** Opening Study material block **

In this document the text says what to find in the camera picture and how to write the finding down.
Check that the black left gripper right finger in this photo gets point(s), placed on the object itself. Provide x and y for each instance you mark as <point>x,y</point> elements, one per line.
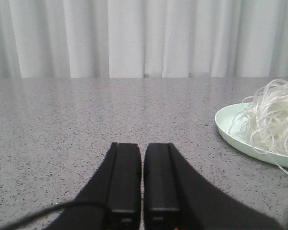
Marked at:
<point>177,197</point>

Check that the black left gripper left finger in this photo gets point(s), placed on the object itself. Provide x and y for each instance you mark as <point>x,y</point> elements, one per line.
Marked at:
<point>117,185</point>

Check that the white vermicelli noodle bundle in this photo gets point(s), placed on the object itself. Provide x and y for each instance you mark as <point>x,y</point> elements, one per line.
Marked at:
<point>263,123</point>

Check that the white pleated curtain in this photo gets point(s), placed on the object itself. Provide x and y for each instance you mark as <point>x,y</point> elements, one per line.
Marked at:
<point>143,38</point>

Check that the pale green round plate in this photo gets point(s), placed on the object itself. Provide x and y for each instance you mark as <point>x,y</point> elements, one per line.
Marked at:
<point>227,123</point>

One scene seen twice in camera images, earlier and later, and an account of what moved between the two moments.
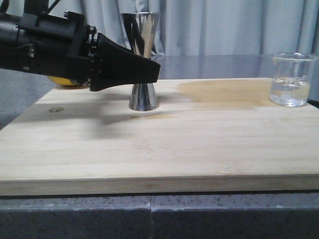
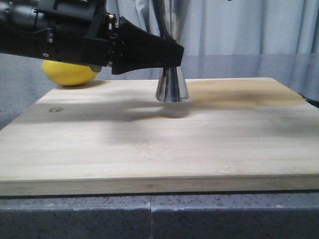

** Closing Study material block **

- [Work instruction] The line that contains "Check that the pale" begins the range and the last line of the entries ends it; print that range exactly, without pictures.

- [Task solution]
Check that the pale green round plate in this photo gets point(s), placed on the object itself. Provide x and y for each instance you mark as <point>x,y</point> elements, one per line.
Marked at:
<point>227,123</point>

One scene seen twice in camera images, earlier and later, and an account of what moved between the two moments.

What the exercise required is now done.